Quatre ans plus tard, la situation s’est normalisée et Frank-Walter Steinmeier devrait rester plus consensuel. Un programme chargé l’attend. Le couple présidentiel sera accueilli mercredi en milieu de journée à l’aéroport de Zurich par Alain Berset et sa femme. Puis les deux couples prendront un train spécial pour Berne où un accueil protocolaire les attend. Les deux présidents prononceront ensuite un discours dans la salle des pas perdus du Palais fédéral.

La suite des événements comprend dîners de gala, table ronde à l’Université de Fribourg, visite de sa cathédrale ou encore survol du glacier d’Aletsch en hélicoptère. Frank-Walter Steinmeier rencontrera également l’écrivain germano-suisse Jonas Lüscher et ira se recueillir sur la tombe de Thomas Mann, Prix Nobel de littérature allemand enterré à Kilchberg (ZH).

Quid des discussions politiques?

La Confédération semble ne rien attendre de «spécial» de cette visite, «si ce n’est de soigner les relations entre nos deux pays». C’est en substance ce qu’a confirmé vendredi aux journalistes l’ambassadeur d’Allemagne en Suisse, Norbert Riedel, en poste depuis six mois. Soumis à la question par une vingtaine de représentants de la presse allemande et helvétique, l’ambassadeur n’a eu de cesse de louer la proximité idéologique des deux pays.

Le diplomate est cependant resté flou sur le détail des thèmes qui seront évoqués lors de la visite d’Etat.
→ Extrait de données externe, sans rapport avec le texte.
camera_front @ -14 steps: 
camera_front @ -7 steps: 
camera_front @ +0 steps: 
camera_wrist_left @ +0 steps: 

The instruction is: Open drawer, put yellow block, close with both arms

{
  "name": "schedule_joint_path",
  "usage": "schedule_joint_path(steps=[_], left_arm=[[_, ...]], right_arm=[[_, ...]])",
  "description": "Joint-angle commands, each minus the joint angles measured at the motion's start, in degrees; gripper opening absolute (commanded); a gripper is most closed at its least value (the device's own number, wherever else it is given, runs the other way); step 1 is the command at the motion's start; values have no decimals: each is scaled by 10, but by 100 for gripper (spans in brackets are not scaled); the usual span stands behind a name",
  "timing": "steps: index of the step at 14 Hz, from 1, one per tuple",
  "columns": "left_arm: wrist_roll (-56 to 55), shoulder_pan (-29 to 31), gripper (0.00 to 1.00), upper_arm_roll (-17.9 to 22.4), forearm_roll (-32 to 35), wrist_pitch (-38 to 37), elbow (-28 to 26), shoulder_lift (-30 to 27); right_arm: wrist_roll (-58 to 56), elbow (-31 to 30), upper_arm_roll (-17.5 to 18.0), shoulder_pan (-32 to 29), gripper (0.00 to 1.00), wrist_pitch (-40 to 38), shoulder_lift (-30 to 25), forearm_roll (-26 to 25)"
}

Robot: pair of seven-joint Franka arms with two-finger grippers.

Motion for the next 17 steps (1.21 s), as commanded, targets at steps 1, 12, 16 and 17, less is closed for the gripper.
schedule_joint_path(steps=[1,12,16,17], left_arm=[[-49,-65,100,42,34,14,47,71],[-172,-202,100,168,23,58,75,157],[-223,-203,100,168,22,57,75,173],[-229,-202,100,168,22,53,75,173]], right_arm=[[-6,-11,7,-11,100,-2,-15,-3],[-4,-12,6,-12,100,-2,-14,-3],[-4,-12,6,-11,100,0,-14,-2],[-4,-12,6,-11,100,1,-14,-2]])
L’accord-cadre avec l’Union européenne? «Ce n’est pas à l’Allemagne d’interférer dans ce dossier.» Les bruits causés en Allemagne par des avions en phase d’atterrissage à Zurich? «La balle est désormais dans notre camp. C’est une affaire qui roule.» Les déchets nucléaires suisses enterrés à proximité de l’Allemagne? «Un choix compréhensible du point de vue géologique.»
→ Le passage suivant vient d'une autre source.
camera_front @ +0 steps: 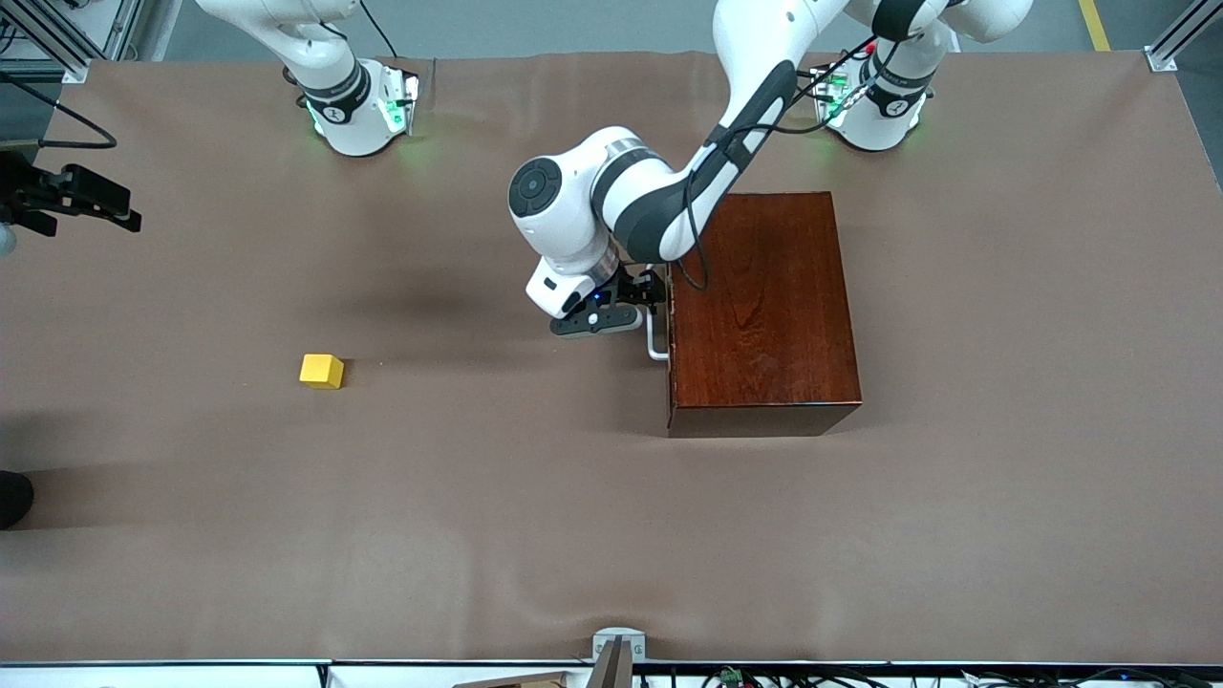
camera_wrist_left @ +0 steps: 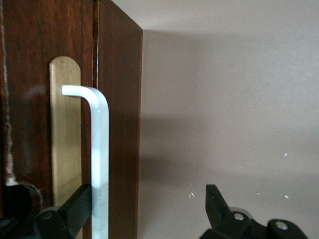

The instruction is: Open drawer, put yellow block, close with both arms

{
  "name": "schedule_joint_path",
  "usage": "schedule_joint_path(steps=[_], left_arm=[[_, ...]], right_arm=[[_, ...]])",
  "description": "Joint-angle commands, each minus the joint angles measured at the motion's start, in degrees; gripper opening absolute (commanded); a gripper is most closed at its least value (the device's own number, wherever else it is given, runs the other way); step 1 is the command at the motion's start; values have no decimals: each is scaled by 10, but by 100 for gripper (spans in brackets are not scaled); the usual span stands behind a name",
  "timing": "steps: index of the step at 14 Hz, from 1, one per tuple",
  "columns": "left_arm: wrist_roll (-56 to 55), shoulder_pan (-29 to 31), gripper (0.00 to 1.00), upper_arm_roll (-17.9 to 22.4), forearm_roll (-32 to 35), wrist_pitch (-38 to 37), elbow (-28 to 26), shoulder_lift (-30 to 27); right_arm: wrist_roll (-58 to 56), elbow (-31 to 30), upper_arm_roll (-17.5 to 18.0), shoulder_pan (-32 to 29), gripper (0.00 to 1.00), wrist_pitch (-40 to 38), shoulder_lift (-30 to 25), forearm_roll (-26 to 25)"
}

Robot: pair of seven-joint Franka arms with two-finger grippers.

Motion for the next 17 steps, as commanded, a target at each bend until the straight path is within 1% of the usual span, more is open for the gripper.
schedule_joint_path(steps=[1,4,8,10,17], left_arm=[[-18,-7,100,7,6,-22,21,11],[-42,-7,100,7,2,-10,25,15],[-69,-7,100,2,-3,51,26,26],[-93,-10,100,1,-31,86,27,31],[-144,-21,100,0,-67,198,31,41]], right_arm=[[-3,-12,7,-11,100,3,-14,-2],[-3,-12,7,-12,100,3,-14,-2],[-2,-12,8,-11,100,3,-13,0],[-1,-12,8,-11,100,2,-13,2],[-1,-11,8,-10,100,3,-12,4]])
Le sujet sur lequel Norbert Riedel s’est montré le plus bavard a été soulevé par la presse alémanique, bien décidée à déterminer si, oui ou non, les Allemands prennent les Suisses de haut ou encore s’ils se sentent les bienvenus chez nous. Environ 300 000 d’entre eux vivent en Suisse, contre 88 000 Helvètes en Allemagne. «Nous sommes sur un parfait pied d’égalité», a clos le diplomate.